Dalih rapat bersifat tertutup hanyalah alasan rapuh. Penutupan rapat harus diputuskan sejak awal dan diumumkan secara terbuka. Tanpa itu, pengusiran hanyalah wujud kesewenang-wenangan yang menyingkap wajah asli DPRD: bukan rumah rakyat, melainkan gedung yang alergi transparansi dan ketakutan terhadap kritik.
Lebih parah lagi, cara membentak dan mengusir wartawan adalah penghinaan terbuka terhadap pers.
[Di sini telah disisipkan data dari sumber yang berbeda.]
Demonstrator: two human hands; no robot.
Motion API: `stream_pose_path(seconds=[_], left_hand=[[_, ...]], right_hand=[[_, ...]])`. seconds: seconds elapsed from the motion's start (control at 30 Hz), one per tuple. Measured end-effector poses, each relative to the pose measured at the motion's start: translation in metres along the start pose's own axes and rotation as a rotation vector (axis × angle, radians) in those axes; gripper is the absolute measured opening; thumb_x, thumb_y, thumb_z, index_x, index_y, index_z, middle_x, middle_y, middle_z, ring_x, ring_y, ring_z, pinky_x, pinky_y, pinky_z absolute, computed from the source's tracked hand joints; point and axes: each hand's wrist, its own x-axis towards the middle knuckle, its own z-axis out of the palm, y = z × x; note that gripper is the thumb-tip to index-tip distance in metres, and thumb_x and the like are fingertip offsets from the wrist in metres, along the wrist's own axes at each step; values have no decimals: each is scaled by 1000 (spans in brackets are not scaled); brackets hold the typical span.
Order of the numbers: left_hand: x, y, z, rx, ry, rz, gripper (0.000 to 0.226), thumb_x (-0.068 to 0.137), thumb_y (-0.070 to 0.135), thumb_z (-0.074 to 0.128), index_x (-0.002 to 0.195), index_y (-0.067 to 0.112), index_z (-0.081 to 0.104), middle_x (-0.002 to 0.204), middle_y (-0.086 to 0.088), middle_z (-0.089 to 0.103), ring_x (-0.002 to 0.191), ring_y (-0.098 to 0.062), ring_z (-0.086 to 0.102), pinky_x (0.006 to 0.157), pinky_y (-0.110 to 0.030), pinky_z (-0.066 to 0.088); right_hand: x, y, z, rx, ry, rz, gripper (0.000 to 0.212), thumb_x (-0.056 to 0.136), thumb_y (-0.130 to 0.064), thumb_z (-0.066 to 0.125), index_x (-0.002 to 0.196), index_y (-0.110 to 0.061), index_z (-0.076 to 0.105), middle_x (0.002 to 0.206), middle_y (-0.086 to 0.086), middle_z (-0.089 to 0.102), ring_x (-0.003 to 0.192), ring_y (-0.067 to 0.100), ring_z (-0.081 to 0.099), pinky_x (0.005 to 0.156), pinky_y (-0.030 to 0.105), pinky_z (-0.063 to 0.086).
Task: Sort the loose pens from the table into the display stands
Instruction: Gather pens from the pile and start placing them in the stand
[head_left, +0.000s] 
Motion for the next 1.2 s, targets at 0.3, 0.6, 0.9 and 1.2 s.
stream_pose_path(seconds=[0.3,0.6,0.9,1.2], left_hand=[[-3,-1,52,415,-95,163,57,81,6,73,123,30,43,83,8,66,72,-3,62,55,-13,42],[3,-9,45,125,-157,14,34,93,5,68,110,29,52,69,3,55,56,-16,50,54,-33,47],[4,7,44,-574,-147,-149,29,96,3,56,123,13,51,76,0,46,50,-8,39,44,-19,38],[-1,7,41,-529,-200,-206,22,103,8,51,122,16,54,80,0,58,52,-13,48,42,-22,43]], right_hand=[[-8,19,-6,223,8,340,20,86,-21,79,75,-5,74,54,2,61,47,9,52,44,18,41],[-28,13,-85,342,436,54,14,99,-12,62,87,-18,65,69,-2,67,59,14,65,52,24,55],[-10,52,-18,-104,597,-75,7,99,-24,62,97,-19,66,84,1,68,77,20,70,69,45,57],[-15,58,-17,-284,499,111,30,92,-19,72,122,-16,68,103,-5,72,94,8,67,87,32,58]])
Padahal, media adalah mitra demokrasi yang menjaga agar wakil rakyat tidak keluar dari relnya. Teguran Partai Golkar kepada Edi Surahman jelas tidak cukup. Yang dibutuhkan adalah sanksi tegas dan perombakan mekanisme internal DPRD agar arogansi serupa tidak lagi mencoreng lembaga ini.
Kasus ini bukan insiden biasa, melainkan luka serius bagi kebebasan pers. Setiap kali wartawan dihalangi, yang dirampas bukan hanya hak jurnalis, tetapi juga hak rakyat untuk tahu. Demokrasi tanpa keterbukaan hanyalah panggung sandiwara penuh kepalsuan. Dan ketika DPRD Sumut menginjak kebebasan pers, sesungguhnya mereka sedang meruntuhkan martabat dan legitimasi mereka sendiri.